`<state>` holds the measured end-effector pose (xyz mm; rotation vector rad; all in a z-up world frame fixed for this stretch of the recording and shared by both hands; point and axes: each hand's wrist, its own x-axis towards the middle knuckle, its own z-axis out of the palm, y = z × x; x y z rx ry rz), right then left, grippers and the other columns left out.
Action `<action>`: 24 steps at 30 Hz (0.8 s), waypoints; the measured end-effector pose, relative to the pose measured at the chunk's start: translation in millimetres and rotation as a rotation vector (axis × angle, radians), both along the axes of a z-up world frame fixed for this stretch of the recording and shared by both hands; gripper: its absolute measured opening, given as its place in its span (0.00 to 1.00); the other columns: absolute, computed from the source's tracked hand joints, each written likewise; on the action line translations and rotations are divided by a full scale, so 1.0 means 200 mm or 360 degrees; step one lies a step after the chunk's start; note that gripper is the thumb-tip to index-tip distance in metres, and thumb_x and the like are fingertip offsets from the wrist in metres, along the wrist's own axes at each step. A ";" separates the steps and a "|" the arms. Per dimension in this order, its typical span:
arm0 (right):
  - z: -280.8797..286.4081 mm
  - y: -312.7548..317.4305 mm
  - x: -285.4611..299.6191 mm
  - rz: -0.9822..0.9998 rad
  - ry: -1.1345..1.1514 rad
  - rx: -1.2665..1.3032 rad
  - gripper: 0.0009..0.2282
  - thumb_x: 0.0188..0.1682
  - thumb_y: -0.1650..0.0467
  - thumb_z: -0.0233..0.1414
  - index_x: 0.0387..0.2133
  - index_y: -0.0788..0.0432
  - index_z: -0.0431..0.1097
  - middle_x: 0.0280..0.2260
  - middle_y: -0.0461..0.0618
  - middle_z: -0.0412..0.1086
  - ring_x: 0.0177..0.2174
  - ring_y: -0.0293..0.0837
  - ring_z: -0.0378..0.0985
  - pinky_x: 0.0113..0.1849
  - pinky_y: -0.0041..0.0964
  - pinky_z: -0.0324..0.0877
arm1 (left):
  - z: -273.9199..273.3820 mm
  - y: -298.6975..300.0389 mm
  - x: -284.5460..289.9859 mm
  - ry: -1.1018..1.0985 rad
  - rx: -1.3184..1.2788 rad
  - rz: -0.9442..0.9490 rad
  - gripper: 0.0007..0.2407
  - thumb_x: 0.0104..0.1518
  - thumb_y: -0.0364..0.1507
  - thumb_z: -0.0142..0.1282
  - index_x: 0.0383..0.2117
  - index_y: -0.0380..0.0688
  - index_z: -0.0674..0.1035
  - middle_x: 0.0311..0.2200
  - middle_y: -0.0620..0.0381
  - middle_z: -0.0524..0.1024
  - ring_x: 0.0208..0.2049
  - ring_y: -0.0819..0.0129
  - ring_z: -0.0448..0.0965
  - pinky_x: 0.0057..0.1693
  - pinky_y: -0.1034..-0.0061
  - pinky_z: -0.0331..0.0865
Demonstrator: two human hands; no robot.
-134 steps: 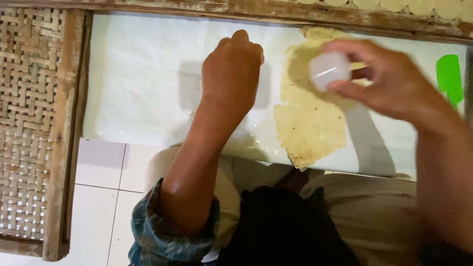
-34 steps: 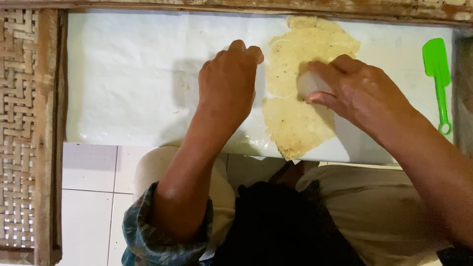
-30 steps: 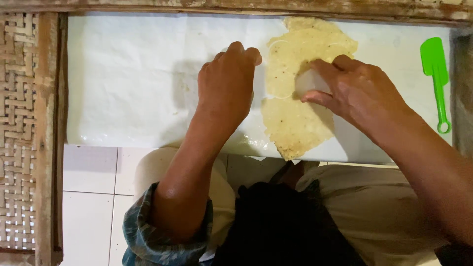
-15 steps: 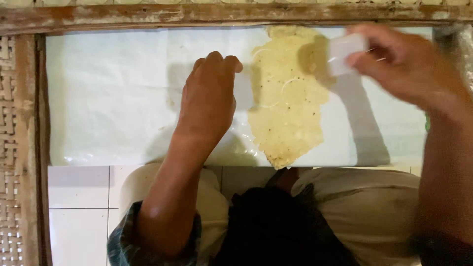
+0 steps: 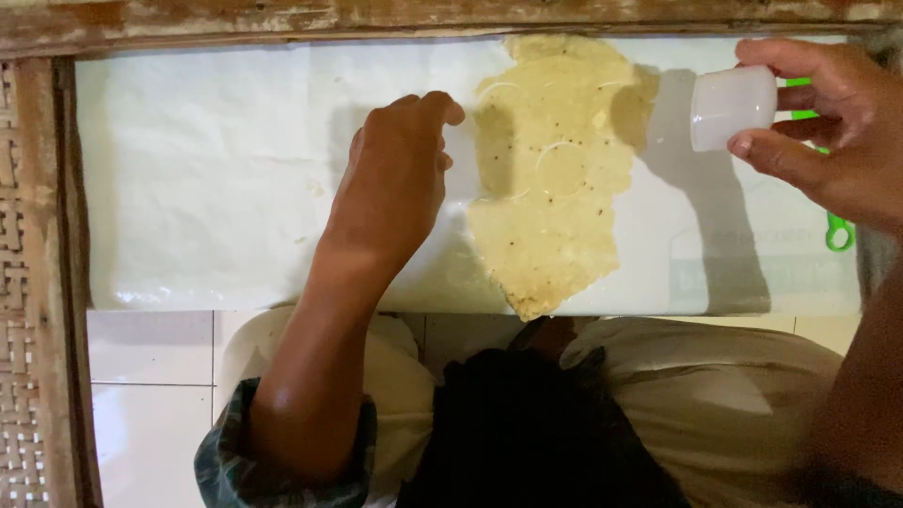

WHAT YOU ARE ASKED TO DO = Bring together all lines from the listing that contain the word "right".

PROBLEM SOLUTION =
`<state>` holds the measured end-effector pose (xyz mm; rotation vector rad; all in a z-up world frame fixed for this stretch of the recording and shared by both hands; point and axes: each hand's wrist, its own x-axis towards the middle knuckle, its own z-axis out of the palm, y = z × x; x y z rx ry rz), right then left, grippers and the other columns left out.
arm0 (right):

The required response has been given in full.